Task goal
If a line in the data has the string "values", please show it.

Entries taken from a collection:
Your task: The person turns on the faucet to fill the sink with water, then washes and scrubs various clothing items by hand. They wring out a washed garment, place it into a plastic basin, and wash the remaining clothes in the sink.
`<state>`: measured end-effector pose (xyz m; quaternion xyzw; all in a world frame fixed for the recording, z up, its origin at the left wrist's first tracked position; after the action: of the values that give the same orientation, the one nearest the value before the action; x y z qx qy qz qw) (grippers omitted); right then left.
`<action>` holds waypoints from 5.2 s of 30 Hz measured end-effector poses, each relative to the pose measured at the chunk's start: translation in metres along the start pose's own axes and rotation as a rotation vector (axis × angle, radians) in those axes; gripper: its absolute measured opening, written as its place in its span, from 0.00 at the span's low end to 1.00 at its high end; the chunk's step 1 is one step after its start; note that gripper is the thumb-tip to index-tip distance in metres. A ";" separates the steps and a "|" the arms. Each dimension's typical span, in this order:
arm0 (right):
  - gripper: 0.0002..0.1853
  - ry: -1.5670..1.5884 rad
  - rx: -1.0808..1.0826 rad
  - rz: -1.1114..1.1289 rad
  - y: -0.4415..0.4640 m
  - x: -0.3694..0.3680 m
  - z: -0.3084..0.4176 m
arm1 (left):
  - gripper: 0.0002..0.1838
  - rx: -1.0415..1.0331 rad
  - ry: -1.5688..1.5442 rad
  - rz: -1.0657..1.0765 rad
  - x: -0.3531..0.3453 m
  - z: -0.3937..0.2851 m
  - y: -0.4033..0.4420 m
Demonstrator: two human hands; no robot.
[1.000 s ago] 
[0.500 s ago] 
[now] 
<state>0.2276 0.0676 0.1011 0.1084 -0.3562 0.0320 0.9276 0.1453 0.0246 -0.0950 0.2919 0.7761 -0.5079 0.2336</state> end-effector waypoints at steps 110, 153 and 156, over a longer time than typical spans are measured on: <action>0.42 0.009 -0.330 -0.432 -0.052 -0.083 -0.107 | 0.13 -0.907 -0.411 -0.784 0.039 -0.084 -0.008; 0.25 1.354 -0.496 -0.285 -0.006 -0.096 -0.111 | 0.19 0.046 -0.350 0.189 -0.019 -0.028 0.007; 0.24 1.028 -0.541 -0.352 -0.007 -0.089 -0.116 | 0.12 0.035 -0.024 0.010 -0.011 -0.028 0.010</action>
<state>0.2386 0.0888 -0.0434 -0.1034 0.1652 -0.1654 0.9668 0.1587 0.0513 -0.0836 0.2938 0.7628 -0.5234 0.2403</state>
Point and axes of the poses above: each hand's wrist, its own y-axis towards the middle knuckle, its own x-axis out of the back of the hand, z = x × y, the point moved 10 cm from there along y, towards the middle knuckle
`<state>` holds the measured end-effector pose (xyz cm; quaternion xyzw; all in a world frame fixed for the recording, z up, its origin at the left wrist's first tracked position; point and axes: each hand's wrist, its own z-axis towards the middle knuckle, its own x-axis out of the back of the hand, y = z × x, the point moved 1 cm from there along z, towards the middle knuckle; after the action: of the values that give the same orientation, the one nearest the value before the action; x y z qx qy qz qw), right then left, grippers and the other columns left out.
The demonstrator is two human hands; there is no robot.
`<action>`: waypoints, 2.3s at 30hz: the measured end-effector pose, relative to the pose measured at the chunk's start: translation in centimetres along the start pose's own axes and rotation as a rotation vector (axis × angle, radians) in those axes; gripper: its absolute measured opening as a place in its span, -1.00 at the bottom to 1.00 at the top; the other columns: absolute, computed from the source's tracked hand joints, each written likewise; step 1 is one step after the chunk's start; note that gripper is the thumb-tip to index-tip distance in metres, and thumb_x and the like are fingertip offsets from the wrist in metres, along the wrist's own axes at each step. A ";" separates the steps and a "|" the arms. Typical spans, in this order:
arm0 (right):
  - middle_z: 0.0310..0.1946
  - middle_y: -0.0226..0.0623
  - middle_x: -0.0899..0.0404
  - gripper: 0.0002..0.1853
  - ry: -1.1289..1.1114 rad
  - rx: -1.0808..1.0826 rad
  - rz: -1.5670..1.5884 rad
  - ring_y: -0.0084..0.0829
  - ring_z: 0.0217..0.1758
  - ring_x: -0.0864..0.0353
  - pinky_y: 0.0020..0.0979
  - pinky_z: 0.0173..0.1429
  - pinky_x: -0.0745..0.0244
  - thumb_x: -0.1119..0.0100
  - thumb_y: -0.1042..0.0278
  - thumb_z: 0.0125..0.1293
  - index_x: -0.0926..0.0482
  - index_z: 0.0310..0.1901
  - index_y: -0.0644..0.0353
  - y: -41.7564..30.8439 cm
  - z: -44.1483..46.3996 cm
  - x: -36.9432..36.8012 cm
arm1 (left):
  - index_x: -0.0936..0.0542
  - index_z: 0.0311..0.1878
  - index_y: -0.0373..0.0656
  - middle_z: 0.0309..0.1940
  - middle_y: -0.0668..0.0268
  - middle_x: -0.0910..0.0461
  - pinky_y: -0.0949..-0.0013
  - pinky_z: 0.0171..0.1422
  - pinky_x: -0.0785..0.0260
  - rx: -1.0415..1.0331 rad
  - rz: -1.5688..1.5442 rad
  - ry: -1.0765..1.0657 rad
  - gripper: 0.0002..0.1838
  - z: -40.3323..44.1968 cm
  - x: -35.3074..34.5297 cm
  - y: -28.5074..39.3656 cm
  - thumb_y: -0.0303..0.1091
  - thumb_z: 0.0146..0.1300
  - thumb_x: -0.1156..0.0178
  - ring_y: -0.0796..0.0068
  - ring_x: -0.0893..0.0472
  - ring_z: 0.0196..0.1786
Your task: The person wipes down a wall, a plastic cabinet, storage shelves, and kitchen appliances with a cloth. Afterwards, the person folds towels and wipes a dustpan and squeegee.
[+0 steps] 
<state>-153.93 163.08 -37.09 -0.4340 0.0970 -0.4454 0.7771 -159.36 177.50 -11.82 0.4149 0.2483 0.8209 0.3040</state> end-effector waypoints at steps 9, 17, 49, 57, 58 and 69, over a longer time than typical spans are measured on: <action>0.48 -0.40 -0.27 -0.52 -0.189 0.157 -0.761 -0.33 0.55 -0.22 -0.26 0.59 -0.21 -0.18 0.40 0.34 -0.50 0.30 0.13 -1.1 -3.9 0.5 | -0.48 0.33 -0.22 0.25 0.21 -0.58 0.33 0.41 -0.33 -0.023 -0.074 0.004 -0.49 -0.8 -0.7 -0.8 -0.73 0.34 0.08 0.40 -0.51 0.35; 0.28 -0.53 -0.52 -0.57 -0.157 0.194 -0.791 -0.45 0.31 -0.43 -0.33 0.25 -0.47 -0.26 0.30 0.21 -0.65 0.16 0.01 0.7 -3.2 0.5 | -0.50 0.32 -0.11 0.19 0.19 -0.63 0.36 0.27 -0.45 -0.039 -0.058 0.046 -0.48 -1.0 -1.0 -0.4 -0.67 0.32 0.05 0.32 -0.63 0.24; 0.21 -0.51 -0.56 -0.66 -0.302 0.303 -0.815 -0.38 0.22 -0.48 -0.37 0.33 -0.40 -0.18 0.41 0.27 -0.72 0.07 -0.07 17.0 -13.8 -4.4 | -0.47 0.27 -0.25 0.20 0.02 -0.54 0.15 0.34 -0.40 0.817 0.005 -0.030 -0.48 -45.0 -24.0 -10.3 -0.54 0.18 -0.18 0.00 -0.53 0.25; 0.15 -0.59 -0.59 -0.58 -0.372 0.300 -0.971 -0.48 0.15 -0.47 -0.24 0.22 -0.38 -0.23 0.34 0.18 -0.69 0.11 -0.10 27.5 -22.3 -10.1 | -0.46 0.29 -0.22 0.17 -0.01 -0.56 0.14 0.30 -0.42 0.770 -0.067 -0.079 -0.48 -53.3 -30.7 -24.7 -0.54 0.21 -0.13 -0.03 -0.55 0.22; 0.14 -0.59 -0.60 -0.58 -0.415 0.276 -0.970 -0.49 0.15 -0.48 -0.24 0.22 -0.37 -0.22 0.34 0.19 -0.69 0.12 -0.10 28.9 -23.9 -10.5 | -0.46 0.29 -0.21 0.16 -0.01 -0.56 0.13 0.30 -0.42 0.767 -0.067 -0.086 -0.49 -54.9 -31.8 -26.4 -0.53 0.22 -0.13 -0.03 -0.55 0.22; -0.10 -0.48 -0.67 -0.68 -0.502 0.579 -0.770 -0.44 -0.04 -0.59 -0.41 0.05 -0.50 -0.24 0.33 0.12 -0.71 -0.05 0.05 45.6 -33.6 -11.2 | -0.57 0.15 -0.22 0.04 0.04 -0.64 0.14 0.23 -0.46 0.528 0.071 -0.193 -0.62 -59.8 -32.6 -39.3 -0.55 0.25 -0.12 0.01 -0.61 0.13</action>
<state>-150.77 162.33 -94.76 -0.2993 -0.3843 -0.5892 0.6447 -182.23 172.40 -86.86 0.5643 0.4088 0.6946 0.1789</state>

Answer to this exercise
`<state>`: measured end-effector pose (xyz m; quaternion xyzw; all in a world frame fixed for the recording, z up, its origin at the left wrist's first tracked position; after the action: of the values that give the same orientation, the one nearest the value before the action; x y z qx qy qz qw) (grippers omitted); right then left.
`<state>` holds the measured end-effector pose (xyz cm; quaternion xyzw; all in a world frame fixed for the recording, z up, its origin at the left wrist's first tracked position; point and axes: each hand's wrist, its own z-axis towards the middle knuckle, its own x-axis out of the back of the hand, y = z × x, the point moved 1 cm from there along z, towards the middle knuckle; after the action: of the values that give the same orientation, the one nearest the value before the action; x y z qx qy qz qw), right then left, grippers and the other columns left out.

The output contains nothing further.